Java Applets for Games?

What happened to Java Applets? Does it still make sense to provide a game as Java Applet in addition to Java Webstart?

I personally think Java Webstart is better, but what about people that play games that don’t know much about Java? “Outsiders” might only know about Applets and can get confused if a program starts as Webstart? I wrote my code so I can actually run my game as Applet if I like, so one might wonder?

I think it really depends on the game. There is no mechanism for downloading native libraries with Applets, so you really ought to stick to Java2D. This means no 3D support and a fair amount of overhead on each awt call. Applets must load fast (or the user thinks it’s broken), which limits the amount of graphic and sound resources that can be put directly in the archive. You can pull them in later programmatically from the webserver, but only a limited number of file types are cached. This would up your server bandwidth, although you can always get your server to lie about the file types, to ensure generic data files also get cached. Also, since Applets can’t go fullscreen, they are best for the kind of casual games that don’t need that.

So… Small simple games still work ok as Applets. Huge 3D graphic masterpieces are better as webstart.

Alan

Some people also don’t have Webstart - they have to use Applets (ok they could download a new jre, but thats a totally different issue)

According to Sun, those people are officially a small minority. For most games, they are less likely to be in your target market. Bear in mind you’re talking about people who are running software that is now 8 years old.

To the OP, I don’t see the point in a poll on this. There is only one answer - yes of course people still play applets. Millions of them play each day. Just do a brief bit of research with google into the people playing games on places like popcap and yahoo games, and if you like add in individual games like runescape.

But all those are like that for historic reasons, and tend to be old games. If you’re targetting portals, you’re unlikely to have any choice - you’ll only be allowed to use an applet - but otherwise new games shouldn’t generally be considering applets. Either use webstart, or something proprietary because some aspect of webstart is insufficient for your needs.

[quote]According to Sun, those people are officially a small minority
[/quote]
Have they released some official statistics? Where can we find it?

I would like to see that statistic too. Do you have a link?

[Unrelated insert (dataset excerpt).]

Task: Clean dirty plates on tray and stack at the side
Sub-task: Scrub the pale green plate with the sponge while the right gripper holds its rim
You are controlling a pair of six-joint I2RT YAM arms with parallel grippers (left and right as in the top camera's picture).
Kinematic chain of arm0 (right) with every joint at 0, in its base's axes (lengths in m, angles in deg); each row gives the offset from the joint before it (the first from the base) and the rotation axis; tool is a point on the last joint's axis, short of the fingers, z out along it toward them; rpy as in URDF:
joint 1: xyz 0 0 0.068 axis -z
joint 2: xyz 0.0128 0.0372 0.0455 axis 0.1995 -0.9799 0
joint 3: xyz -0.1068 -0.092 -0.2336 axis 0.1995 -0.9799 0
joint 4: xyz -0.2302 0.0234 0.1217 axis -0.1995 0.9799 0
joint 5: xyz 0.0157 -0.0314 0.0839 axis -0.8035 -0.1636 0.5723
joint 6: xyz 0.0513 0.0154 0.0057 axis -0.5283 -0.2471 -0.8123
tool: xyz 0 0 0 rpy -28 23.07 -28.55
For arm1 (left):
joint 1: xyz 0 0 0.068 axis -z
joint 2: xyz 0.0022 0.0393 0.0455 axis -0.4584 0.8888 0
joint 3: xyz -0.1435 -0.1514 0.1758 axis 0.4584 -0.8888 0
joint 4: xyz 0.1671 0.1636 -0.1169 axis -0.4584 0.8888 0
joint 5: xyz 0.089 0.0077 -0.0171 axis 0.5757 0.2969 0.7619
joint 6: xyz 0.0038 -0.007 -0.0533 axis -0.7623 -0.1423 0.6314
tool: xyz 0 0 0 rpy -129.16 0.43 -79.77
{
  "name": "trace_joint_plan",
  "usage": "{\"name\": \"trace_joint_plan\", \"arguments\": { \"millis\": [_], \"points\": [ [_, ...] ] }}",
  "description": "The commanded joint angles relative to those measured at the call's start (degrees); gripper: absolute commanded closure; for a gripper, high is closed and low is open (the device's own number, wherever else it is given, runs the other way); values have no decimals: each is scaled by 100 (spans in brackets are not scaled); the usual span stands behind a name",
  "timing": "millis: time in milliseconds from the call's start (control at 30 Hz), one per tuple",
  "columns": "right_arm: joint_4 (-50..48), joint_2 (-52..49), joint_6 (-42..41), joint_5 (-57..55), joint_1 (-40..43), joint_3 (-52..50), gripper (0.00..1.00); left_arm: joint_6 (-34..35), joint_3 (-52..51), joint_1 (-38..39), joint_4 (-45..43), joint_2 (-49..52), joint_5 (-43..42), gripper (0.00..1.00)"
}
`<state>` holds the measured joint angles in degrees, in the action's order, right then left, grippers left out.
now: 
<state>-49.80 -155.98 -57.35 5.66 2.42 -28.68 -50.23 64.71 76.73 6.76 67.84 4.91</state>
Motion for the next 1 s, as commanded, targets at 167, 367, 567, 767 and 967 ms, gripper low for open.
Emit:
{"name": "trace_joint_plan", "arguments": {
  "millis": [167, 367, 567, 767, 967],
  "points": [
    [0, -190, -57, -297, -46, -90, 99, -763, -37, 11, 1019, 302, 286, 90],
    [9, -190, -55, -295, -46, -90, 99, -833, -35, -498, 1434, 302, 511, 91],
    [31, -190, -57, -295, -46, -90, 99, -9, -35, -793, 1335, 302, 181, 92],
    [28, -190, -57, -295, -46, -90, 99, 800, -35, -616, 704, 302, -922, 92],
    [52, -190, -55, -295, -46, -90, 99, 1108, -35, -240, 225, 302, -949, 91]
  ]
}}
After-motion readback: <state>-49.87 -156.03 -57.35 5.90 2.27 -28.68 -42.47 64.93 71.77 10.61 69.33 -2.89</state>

[quote]According to Sun, those people are officially a small minority
[/quote]
He maybe means The Sun newspaper ;D

[quote=“Matlu,post:7,topic:25332”]
Must have been on page 4 or above, I never get farther than page 3. ;D

* blahblahblahh hopes ChrisM is reading this thread - he recently promised again to get the info for us :slight_smile:

I am reading and I am still getting trying to get the proper numbers out to you :slight_smile:

-Chris

joglAppletLauncher give you an ability to use native accelarated graphics using opengl, it is signed so no dialog windows for security reasons will apear, maybe it is quite huge file to download like jogl.jar, os natives etc but they are downloaded only once, and stored on user hdd.
here you will find some working example:
https://jogl-demos.dev.java.net/applettest.html

and here another one : http://www.javapause.com/games/jack ;D

The jogl part is (thanks to pack200) :

  • jogl.jar : 262 Kb
  • native libs : not packed200 as unpacking is not implemented in JOGLAppletLauncher : 57 Kb on windows, 123kb on mac os, 174 Kb on linux

for java 1.4 users, numbers are 884 Kb for jogl.jar, and the same for native libs.

Lilian

how have you implemented pack200 for jogl.jar, on server side or what? becouse users that do not have java 1.5 or newear must have normal jar

Simple apache multiviews on server side. I serve jars for normal downloads and pack200-gzipped files for java 1.5

It’s just a .htaccess to add (provided your host runs apache) and .var files (proxies) to specify which file to serve depending on client requests.